So the old business adage says, “What gets measured gets done.” But how to measure the effectiveness of collections has long been a matter of debate in the credit profession.
What isn’t debatable is the need for collections. The Economic Census report reveals that fees earned through commercial collection activity in 2002 represented 28.7 percent of total industry receipts—up from 21.9 percent in 1997. Over the same period, consumer collection activity declined to 67.6 percent of total receipts in 2002 from 73.7 percent in 1997. The census report also shows that 127,605 individuals were employed by collection agencies nationwide in 2002, up by more than 50 percent from 84,333 in 1997. Meanwhile, industry receipts rose 54 percent from 1997, to a total of $8.8 billion in 2002.
Given these trends, it is clear that most casinos—no matter how competent—will at some point end up turning to a collection agency.
Now I know how frustrating it is to deal with collection agencies that promise you 60 percent recovery success—yeah, right! I was born at night, but it wasn’t last night! These agents promise that they will work for you, that your collections will be their top priority, that blah, blah, blah. But with so many agencies promising the same thing, how do you know which one to choose?
As with any decision that will ultimately impact your bottom line, there are many variables involved in selecting a collection agency—or agencies—and it shouldn’t be taken lightly. Following these 12 steps as you narrow the field, make your decisions, and maintain those relationships will have your operations well on their way to collection agency success. (Note: Some of the following information is from The Complete Guide to Credit, Receivable and Collections Best Practices, 2007.)
12 Tips for Collection Agency Success
1. Use several agencies. Never depend on just one collection agency, no matter how effective you believe that agency is. Three collection agencies should provide adequate coverage.
2. Look at service, not just cost. When selecting and evaluating an agency, don’t focus entirely on fees. Low prices may not translate into high returns. Agencies that offer low fees will sometimes only make a minimal effort to collect, grabbing the low-hanging fruit while leaving the difficult accounts to others.
3. Understand the fee schedule.
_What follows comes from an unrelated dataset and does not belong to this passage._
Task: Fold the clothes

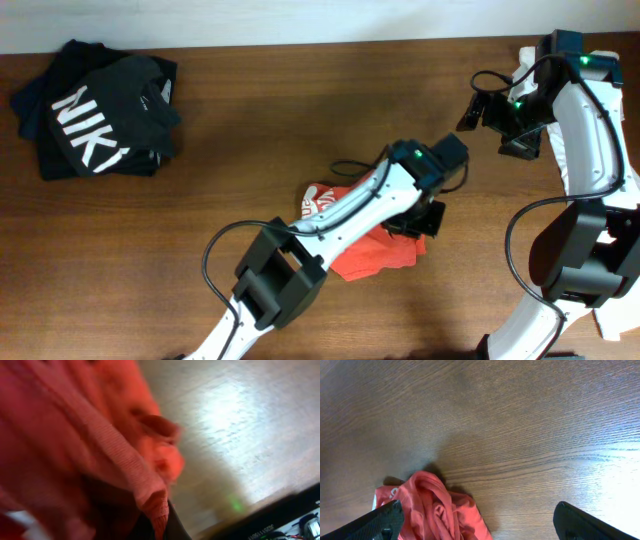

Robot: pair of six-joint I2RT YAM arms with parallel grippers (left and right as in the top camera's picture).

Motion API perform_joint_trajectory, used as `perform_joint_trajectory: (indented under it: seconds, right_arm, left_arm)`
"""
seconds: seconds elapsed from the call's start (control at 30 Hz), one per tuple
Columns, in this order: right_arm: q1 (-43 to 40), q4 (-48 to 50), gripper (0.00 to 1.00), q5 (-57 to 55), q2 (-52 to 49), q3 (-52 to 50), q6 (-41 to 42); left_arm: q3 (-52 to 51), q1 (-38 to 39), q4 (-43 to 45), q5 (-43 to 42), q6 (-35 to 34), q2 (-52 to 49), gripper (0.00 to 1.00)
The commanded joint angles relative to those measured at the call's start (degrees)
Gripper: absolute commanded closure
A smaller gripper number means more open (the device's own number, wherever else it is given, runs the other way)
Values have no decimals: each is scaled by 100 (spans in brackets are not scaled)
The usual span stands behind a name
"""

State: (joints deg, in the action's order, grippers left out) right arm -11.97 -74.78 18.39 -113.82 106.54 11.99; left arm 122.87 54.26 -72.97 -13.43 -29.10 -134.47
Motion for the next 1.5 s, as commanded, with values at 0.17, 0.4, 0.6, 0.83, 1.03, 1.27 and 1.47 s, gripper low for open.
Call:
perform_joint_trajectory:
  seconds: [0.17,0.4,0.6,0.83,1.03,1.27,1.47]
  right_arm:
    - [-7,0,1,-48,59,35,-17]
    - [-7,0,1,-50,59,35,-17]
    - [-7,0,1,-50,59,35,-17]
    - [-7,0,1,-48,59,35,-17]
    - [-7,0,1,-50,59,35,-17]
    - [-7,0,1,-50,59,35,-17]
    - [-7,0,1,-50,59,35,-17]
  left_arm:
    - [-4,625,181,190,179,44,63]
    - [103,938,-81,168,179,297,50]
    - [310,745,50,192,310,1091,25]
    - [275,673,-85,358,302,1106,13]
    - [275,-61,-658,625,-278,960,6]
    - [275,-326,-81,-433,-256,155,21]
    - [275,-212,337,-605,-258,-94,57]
The agency’s fee schedule should be clear and easy to comprehend—and make sure you understand it! Also—and this is a no-brainer—fees should be contingent upon the agency collecting something for you. If the agency is unsuccessful, it earns nothing.
4. Check references. When checking references, be sure to ask them the following questions:
• Would you use the agency again?
• How long have you been using the agency?
• How would you rate the agency on a scale of 1 to 10? (Recognizing that few people will give the top rating to anyone.)
5. Visit the agency. Once you have narrowed down your choice, visit the agency unannounced to see how its day-to-day operations are run. (Doing this periodically once an agency begins collecting for you isn’t a bad idea, either.)
6. Ensure the agency is bonded. This gives you some security in the unlikely event of fraud occurring while the agency is handling one of your accounts.
7. Check the agency’s professional association memberships. Ask all potential agencies how long they have been in business. While all new businesses start somewhere, they don’t necessarily have to start with your company. Find out if the agency has established itself by becoming affiliated with some of the more common associations, like the Commercial Law League of America (CLLA) and the International Association of Commercial Collectors (IACC).
8. Monitor results. Once you have selected your agencies, distribute your placements among them and periodically monitor the results. If an agency’s results warrant it, steer a larger portion of the collections pie in its direction. And, obviously, replace an agency that posts consistently poor results.
9. Don’t hang on to non-performing accounts. To help ensure an agency’s success in recovering your money, be sure to turn your accounts over while there’s still a chance of collecting. Many companies are reluctant to turn accounts over because they are afraid of alienating a customer—or of paying agency fees. But the longer you wait, the worse. Once accounts are six months past due, they are rarely collectable, even by the best agency. (See Chart 1.)
10. Negotiate a fee reduction for “early” accounts. Don’t hesitate to approach your agencies for a reduction in fees for all accounts turned over early. Sixty days is good benchmark.
11. Shop accounts around. Don’t assume that because one agency can’t collect on an account, it can’t be collected. Some agencies will take accounts that have already been worked on by others. You might have to pay a higher fee for this service, but remember that’s only if they collect!
12. Don’t commingle collections. Make sure your collections are held in a separate account. Under no circumstances should your funds commingle with the agency’s money.